TASK INSTRUCTIONS: Copies of all lines that contain "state" are needed; take them from the data below.
┄┄┄┄┄┄
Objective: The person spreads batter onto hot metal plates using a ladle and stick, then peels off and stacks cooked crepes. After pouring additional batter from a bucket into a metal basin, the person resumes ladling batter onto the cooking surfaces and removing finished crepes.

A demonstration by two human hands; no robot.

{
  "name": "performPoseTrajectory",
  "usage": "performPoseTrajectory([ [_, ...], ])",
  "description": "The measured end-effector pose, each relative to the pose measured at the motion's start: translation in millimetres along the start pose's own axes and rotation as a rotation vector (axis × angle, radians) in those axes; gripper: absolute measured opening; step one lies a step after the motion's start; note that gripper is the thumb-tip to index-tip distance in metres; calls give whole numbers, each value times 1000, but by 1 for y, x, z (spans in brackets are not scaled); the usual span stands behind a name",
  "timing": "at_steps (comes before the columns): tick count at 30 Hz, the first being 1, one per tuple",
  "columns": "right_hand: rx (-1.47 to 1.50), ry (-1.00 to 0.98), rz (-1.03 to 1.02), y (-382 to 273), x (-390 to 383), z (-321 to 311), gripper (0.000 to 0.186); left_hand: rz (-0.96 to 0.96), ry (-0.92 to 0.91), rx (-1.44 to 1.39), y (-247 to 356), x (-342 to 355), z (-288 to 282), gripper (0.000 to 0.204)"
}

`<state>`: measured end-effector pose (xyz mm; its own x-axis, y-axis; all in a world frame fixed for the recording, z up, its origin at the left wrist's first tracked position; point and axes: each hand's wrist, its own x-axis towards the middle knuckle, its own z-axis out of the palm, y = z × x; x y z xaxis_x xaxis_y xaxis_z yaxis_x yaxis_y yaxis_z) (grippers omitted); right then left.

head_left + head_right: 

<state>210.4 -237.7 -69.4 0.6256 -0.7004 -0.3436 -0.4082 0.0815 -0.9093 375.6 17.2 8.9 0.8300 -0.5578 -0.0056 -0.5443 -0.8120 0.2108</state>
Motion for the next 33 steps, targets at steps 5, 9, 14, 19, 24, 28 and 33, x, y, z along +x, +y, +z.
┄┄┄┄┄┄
YOUR SOLUTION:
`<state>`: measured end-effector pose (xyz mm; its own x-axis, y-axis; all in a world frame fixed for the recording, z up, its origin at the left wrist's first tracked position; point and axes: each hand's wrist, its own x-axis towards the middle knuckle, its own z-axis out of the palm, y = z × x; x y z xaxis_x xaxis_y xaxis_z yaxis_x yaxis_y yaxis_z) (grippers omitted); right then left.
<state>210.4 -237.7 -69.4 0.6256 -0.7004 -0.3436 -0.4082 0.0815 -0.9093 375.6 17.2 8.9 0.8300 -0.5578 -0.0056 -0.5443 -0.8120 0.2108</state>

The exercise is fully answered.